- _Exercise goal_
Wherever the word "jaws" shows up in the data, report the line it sits in.

- _Dataset content_
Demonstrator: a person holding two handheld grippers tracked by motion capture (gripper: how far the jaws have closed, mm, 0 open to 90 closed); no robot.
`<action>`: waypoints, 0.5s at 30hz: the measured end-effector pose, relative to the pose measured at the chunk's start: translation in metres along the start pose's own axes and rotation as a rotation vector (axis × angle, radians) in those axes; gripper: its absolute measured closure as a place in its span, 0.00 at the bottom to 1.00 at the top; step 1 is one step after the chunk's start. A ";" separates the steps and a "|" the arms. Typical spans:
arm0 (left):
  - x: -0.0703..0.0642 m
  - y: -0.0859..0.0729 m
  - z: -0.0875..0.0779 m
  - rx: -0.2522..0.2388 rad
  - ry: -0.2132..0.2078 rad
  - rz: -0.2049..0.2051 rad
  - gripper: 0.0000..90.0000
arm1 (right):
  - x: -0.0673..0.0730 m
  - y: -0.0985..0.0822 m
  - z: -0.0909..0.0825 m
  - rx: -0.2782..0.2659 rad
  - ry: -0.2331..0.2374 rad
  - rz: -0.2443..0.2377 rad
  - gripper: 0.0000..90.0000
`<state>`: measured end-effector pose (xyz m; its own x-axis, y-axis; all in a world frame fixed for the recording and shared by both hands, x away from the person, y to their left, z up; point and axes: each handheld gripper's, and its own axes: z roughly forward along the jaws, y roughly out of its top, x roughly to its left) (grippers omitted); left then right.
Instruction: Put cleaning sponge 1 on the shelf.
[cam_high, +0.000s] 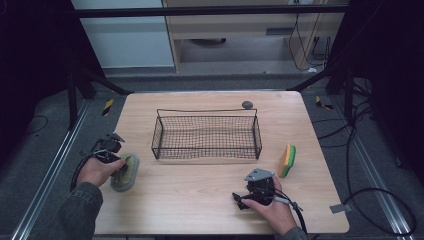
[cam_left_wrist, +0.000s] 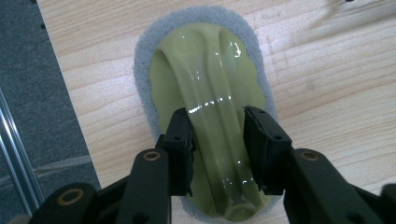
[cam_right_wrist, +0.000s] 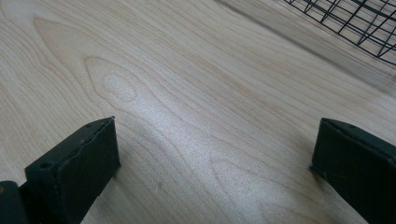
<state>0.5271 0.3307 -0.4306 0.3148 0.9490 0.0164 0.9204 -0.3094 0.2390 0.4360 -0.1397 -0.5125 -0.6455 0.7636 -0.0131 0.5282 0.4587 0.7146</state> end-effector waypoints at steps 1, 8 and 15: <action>0.000 0.000 0.000 -0.005 0.001 0.000 0.72 | 0.000 0.000 0.000 0.000 0.000 0.000 0.01; 0.003 -0.001 -0.002 -0.012 0.014 0.017 0.78 | 0.000 0.000 0.000 0.000 0.001 -0.001 0.01; 0.005 -0.001 -0.007 -0.015 0.027 0.071 0.79 | 0.000 0.000 0.000 -0.001 0.000 -0.003 0.01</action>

- _Solution to this task_
Demonstrator: a person holding two handheld grippers tracked by motion capture (gripper: how far the jaws have closed, mm, 0 open to 90 closed); no robot.
`<state>`: measured end-effector pose (xyz m; its own x-axis, y-axis; all in a world frame fixed for the recording and shared by both hands, x away from the person, y to their left, z up; point and axes: each handheld gripper's, and its own axes: z roughly forward along the jaws, y roughly out of its top, x roughly to its left) (grippers omitted); left then right.

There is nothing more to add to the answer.